The second match of the series would have been spoken about by the Bisons as a chance to put the previous night's 8–1 loss behind them. A reset, a regroup, a clearing of the whiteboard. Instead, UBC opened in the same stride.
The Thunderbirds struck early in the first period through Smith and added a second from Sadhra-Kang late in the frame to take a 2–0 lead into the first intermission. No fresh start, no new dawn. Just the return of UBC's high pressure defense and dangerous transition game, like the sequel you didn't ask for, released before you finished the first one.
The second period became a cocktail of UBC goals and Bison irritation, shaken and then poured onto the ice.

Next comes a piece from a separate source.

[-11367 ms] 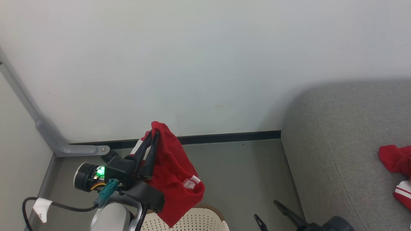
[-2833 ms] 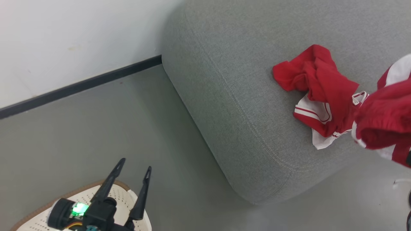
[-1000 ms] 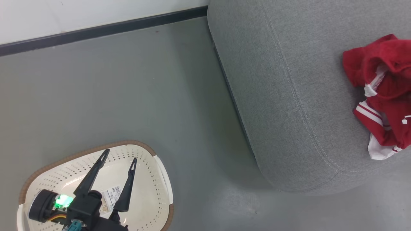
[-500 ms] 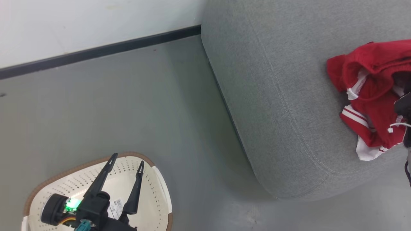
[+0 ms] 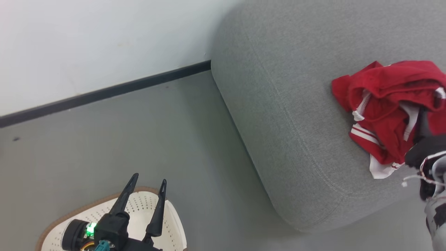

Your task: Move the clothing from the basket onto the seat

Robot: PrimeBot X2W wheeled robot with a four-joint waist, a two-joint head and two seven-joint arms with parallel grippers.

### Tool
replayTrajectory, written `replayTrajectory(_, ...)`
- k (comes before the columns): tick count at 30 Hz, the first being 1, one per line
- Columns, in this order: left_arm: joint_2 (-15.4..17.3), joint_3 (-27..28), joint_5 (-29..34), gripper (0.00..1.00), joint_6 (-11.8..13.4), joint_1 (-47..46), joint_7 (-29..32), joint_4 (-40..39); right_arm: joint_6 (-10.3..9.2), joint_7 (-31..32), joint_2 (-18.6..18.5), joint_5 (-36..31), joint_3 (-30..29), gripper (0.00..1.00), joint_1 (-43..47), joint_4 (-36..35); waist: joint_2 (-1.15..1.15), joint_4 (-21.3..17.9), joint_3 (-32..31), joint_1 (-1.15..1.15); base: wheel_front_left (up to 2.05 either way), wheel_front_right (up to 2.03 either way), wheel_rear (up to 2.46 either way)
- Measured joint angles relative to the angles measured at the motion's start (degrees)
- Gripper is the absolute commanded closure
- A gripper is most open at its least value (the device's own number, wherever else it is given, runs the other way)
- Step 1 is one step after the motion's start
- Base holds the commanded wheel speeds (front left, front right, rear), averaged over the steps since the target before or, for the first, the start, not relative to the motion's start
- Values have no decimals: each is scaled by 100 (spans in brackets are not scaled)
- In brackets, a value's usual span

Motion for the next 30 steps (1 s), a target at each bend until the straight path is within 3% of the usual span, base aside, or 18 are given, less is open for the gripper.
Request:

UBC found goals in waves — Douglas, McNabb, Mutala and Sullivan all converting. By the horn, Manitoba had four players in the penalty box, looking like a carpool that took a wrong turn. UBC held a commanding 6–0 lead effectively snubbing out any Bison hope of revival.
The third was something entirely different. Manitoba, playing with the urgency of a proud team refusing to go quietly, scored four times in ten minutes. Turner opened the surge at 6:21, before Bonni, Alarie, and Brenton scored three power-play goals in rapid succession to cut the deficit to 6–4. It was a frenetic, hopeful stretch but the mountain was too high. Mutala's empty-netter with 1:01 remaining sealed a 7–4 UBC win and a weekend sweep.
UBC outshot Manitoba 42–21, with Schwebius making 17 saves for the win. Manitoba's Kieper turned aside 35 in a night where he saw plenty of traffic. On special teams, UBC finished 2-for-3 on the power play, while the Bisons went 3-for-5.
The Thunderbirds have won 9 straight and the Bison will be left pondering what to take from a game like this.